The open source revolution certainly has taken the world by storm. What started as something that could be pegged as something for Academia only and as utopia in the cut throat commercial world in the early seventies is now a reality. It has changed the way our kids learn, the speed technology evolves, the level of accessibility less privileged individuals have to technology, and so many other aspects that some are now linking the open source movement with the very fabric of how companies will function and, why not to say, how society will live.
Open source is a movement of individuals of like-minded thinking about how collaborative software development should be. The open source community is composed of volunteers who support the philosophy that software is to be shared freely amongst the members of the community; with no single ownership or cost to use it. Such members grow the code base with free contributions to the movement and, in exchange, the knowledge and code base that grows at an exponential rate is available to them, and anyone else for that matter, free.
It is impossible to say open source without immediately thinking Linux. The Unix-based operating system that was created by a student in 1991 – again Academia helping shape our future – is now almost as popular as the one day single ruler Microsoft Windows. For the ones with their fingers kept close in the pulse of the evolution of the Software development community, many more examples come to mind, such as; MySQL for databases, Apache for server software, Python for general scripting programming, PHP for web design and many others.
In fact, if we focus on the case of Linux, it became so popular and powerful that companies that historically have shied away from it in favor of Microsoft Windows as the operating system of choice for their products are now being forced to offer products for Linux as well. Even National Instruments – yes I couldn’t leave NI out of this text as it is one of my favorite companies and one that I have built my entire career around – have yielded to the Linux storm and now has a Linux real time distribution as the operating system for its new compact RIO controllers.
Historically, open source has been always correlated to Software. However, the community produced an aftershock of the first movement that has been as unexpected and formidable as the original one; the Hardware open source movement. The hardware open source movement, in its core, carries the same philosophy as its older brother: all artifacts produced are open and disclosed. In the Hardware world, that means schematics, bill of materials, mechanical model files, printed circuit board layout files, even manufacturing ready gerber sets are made available to the community.
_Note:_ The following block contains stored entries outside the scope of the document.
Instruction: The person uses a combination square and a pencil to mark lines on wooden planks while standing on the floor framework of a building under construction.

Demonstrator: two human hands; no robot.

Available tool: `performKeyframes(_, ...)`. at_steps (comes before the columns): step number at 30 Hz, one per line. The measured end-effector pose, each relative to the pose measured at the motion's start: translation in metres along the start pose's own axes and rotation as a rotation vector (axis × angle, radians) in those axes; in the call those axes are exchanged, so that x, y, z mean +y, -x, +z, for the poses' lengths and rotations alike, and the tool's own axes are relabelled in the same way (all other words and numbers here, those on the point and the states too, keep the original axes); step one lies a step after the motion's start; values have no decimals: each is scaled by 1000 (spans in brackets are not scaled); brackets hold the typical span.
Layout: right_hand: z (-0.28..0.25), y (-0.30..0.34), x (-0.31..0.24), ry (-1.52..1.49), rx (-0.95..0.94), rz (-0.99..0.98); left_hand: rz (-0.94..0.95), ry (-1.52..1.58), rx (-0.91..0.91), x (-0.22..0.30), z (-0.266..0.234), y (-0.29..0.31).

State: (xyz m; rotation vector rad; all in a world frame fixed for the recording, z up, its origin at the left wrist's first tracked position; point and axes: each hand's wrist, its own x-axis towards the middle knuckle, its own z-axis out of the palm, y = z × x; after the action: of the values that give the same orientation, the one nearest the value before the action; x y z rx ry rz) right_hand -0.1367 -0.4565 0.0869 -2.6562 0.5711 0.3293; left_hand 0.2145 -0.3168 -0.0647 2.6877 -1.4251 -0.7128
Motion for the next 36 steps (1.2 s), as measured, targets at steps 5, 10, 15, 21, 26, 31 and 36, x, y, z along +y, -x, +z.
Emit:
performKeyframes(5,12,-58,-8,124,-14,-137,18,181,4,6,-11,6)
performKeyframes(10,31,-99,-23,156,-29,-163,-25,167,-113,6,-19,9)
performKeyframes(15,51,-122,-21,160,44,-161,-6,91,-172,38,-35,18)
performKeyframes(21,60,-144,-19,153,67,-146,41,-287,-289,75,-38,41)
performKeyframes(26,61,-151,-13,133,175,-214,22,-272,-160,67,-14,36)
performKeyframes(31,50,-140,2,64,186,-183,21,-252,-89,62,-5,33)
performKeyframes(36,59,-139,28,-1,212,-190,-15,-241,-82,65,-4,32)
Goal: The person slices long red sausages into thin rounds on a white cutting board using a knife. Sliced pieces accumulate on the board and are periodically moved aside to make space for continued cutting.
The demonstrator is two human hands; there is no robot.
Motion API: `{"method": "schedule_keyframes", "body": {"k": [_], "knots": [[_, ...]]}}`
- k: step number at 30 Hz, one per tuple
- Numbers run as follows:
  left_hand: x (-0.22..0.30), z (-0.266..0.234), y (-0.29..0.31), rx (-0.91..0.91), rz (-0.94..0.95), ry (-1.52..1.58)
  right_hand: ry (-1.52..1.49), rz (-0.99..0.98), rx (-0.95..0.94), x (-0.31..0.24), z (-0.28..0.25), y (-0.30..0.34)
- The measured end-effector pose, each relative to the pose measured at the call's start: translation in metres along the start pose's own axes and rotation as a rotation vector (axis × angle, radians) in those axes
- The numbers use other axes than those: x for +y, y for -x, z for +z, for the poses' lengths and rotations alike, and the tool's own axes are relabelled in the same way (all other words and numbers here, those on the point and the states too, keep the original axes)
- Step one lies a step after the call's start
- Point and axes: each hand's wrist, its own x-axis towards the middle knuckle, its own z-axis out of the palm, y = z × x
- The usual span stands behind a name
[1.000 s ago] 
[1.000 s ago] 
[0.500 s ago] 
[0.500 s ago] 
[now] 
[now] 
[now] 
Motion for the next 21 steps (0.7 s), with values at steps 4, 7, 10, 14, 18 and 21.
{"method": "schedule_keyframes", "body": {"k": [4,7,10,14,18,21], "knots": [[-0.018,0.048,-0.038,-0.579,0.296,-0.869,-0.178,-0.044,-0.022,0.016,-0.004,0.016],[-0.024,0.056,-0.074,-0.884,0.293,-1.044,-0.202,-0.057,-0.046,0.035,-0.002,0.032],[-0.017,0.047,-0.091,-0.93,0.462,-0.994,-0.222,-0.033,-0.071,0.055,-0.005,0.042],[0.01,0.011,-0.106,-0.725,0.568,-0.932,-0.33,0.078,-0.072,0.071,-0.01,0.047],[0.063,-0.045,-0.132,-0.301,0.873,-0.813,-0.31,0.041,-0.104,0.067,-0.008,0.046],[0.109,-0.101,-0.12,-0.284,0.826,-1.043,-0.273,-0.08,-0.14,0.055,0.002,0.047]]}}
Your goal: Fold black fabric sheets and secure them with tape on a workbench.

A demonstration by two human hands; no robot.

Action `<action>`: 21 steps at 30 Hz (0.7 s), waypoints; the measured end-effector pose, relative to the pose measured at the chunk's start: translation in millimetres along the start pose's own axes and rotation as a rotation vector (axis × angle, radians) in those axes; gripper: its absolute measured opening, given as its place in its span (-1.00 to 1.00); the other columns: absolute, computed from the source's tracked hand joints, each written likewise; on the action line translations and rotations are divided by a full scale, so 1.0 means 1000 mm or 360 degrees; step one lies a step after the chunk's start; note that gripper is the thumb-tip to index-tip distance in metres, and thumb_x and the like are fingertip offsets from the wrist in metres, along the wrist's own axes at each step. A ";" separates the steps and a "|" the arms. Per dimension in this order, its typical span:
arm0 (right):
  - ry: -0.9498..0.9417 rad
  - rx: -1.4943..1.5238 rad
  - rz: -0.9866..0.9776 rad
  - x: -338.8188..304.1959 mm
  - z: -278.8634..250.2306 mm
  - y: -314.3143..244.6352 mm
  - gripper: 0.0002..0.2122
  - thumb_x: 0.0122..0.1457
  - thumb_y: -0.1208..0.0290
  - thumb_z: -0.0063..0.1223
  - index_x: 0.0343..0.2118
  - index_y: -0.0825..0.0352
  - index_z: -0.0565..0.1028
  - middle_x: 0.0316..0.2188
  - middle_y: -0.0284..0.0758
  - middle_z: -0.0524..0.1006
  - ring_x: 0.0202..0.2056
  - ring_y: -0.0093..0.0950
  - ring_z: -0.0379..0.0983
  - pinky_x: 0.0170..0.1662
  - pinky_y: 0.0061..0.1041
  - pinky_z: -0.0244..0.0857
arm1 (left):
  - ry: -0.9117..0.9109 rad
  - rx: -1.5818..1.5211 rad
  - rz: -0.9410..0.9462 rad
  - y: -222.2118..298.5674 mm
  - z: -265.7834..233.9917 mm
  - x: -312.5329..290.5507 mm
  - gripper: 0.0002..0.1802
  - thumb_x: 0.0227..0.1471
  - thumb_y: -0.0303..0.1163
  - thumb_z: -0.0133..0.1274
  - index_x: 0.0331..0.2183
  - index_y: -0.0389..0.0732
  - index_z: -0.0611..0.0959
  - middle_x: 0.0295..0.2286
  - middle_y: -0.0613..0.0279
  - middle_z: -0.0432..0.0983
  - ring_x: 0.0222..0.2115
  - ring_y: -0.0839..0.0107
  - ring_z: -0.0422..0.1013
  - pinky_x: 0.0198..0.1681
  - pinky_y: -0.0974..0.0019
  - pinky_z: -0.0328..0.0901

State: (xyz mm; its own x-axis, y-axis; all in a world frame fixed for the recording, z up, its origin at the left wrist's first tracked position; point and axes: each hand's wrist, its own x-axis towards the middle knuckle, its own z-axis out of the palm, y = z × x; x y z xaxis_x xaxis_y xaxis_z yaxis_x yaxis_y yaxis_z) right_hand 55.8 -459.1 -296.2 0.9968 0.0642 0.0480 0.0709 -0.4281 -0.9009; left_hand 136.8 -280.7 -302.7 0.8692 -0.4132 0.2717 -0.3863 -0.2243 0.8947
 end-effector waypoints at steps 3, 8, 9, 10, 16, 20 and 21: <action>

There are several popular open source hardware projects; such as Raspberry Pi and Arduino. Some others are new kids on this block but are none less coming out strong, such as UDOO and Red Pitaya. I will focus on one for this article: Arduino. In my opinion, Arduino is for the Hardware open source movement what Linux was for the Software one. Arduino was the precursor of so many other projects of the same nature that an impressive critical mass was generated by the Hardware community around these types of projects. Arduino has now been slowly but surely migrating beyond the hobbyist audience, into the professional industrial one. Engineers have discovered Arduino as a power low cost hardware platform; allowing them to, very quickly and inexpensively, develop proof of concepts to solve problems in a variety of industries. The Test and Measurements industry has also seen this invasion. In my opinion, one of the barriers for a more massive adoption of the Arduino platform is the fact that LabVIEW, the dominant software environment for the Test and Measurements industry, couldn’t run in an Arduino board. Until now, LabVIEW has limited itself to only communicate with Arduino boards via serial port, restricting and constraining itself to a mere user interface displaying variables coming from the Arduino embedded software. I say restricting as LabVIEW is much, much more than just a tool for Engineers to build GUIs. It has became a powerful programming language, and migrated to the top of the Test and Measurements chart as the tool of choice by Engineers and Scientists.
If you notice on my last paragraph, I mentioned, until now, LabVIEW has limited itself to a mere supporting role in the Arduino show. I am excited and happy to announce that there is now a product, an actual compiler product that takes any LabVIEW VI, compiles, downloads and runs LabVIEW VI code embedded in any Arduino target available in the market: the Arduino Compiler for LabVIEW. The target release date for the product is end of March, but it has already generated quite a level of interest by the community.
As a technology enthusiast and an Engineer myself, I can’t wait to see what the community will come up with next. It is a good time to be an Engineer for sure.